Records from a data collection:
[Start of section]

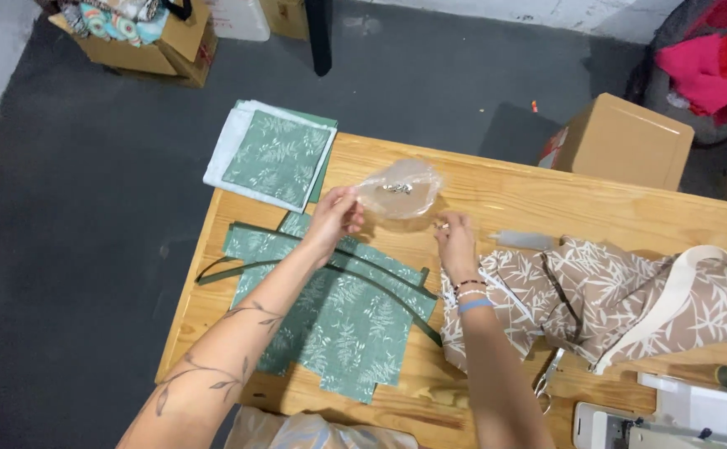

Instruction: The person is organizing and aligning fabric panels and zippers on a table, preparing them for sewing.

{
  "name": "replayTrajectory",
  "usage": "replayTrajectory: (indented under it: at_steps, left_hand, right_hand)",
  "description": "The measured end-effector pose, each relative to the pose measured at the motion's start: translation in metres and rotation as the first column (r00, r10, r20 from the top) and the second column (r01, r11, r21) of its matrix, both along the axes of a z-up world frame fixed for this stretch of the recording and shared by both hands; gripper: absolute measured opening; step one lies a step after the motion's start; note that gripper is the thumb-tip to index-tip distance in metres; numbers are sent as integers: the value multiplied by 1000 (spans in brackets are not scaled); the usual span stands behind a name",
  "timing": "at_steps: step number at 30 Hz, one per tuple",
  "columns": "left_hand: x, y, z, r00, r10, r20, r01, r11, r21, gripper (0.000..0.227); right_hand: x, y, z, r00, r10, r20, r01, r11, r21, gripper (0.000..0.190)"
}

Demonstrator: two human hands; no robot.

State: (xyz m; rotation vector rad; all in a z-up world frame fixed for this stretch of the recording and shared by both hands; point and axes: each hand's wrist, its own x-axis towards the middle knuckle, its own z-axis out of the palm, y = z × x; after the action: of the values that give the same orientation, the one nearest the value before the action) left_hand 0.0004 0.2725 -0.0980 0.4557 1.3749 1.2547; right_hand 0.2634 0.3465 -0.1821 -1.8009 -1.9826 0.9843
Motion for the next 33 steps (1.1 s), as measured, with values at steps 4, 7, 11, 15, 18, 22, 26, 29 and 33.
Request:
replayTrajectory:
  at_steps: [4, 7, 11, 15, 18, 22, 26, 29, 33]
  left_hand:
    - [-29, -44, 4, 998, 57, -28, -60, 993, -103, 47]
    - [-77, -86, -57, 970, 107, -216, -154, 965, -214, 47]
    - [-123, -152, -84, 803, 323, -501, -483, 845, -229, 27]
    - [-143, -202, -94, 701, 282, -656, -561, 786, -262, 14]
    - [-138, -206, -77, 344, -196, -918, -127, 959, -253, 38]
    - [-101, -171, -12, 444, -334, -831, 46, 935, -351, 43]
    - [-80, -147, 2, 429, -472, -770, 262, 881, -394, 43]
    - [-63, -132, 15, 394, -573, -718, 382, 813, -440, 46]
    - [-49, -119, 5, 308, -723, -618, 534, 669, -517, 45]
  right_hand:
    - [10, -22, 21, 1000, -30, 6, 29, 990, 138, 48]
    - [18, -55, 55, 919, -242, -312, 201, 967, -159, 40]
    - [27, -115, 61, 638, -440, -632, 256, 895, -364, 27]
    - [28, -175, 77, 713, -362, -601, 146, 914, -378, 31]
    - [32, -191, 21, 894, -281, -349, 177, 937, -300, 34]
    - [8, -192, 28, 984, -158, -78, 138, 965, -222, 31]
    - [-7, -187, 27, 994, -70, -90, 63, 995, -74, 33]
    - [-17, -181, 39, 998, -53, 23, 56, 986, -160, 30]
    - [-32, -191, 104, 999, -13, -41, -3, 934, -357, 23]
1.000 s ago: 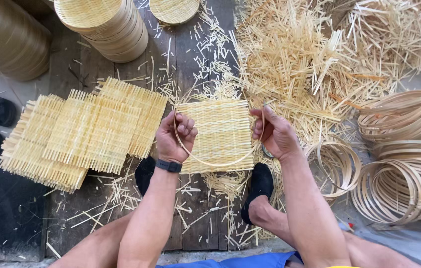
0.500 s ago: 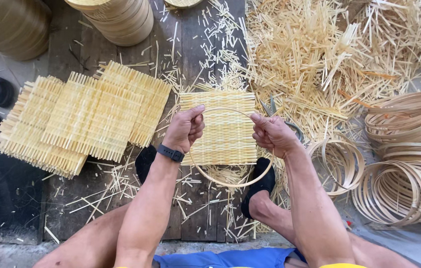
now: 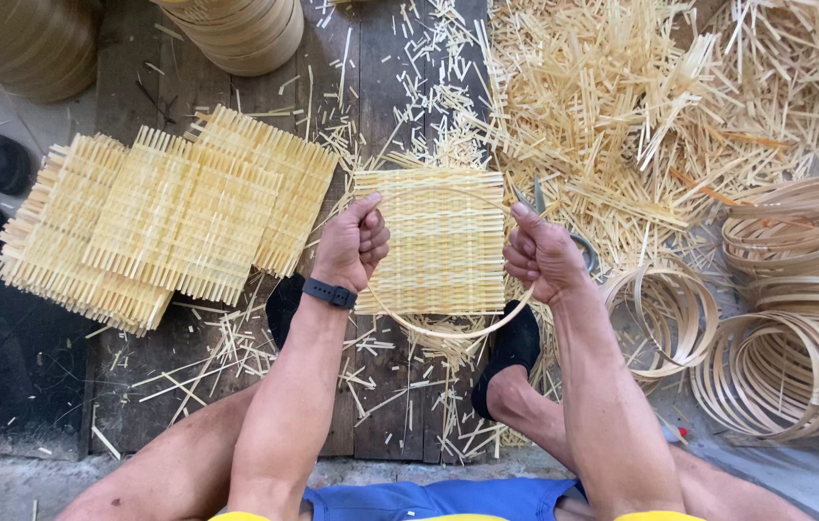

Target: The person places a circular bamboo frame onto a square woven bamboo mat, then uses shears to trim the excess mat material around the frame. The person repeats this process for multiple mats, stacking the finished circular pieces.

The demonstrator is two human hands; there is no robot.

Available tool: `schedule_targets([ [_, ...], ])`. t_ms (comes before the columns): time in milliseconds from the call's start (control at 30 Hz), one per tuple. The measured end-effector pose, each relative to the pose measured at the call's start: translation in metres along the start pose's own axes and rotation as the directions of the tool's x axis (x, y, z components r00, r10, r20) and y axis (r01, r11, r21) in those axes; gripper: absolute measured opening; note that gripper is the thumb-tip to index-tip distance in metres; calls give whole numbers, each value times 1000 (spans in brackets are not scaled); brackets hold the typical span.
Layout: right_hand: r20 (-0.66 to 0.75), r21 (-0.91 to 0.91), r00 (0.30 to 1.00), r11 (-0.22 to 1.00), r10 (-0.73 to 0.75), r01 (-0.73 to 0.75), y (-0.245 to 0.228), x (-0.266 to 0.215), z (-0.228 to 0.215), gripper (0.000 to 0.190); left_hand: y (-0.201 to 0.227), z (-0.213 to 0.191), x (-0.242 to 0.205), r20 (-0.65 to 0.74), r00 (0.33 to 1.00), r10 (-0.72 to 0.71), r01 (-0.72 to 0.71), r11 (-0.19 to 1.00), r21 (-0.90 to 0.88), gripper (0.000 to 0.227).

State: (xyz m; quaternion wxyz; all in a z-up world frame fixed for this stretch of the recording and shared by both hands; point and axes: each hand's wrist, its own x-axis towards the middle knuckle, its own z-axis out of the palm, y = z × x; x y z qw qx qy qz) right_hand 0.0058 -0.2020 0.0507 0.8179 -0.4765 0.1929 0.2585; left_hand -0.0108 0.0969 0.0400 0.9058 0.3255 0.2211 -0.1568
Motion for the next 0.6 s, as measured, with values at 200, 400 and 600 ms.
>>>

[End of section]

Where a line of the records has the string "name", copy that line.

  "name": "replayTrajectory",
  "description": "The measured end-effector pose, each relative to the pose measured at the motion's start: translation in metres and rotation as the first column (r00, r10, r20 from the top) and the second column (r01, r11, r21) of its matrix, both along the axes of a z-up world frame fixed for this stretch of the recording and shared by both hands; gripper: absolute measured opening; step one lies a step after the motion's start; note that gripper is the thumb-tip to index-tip distance in metres; numbers are sent as integers: the value multiplied by 1000 (spans in brackets are not scaled); the usual span stands behind a name",

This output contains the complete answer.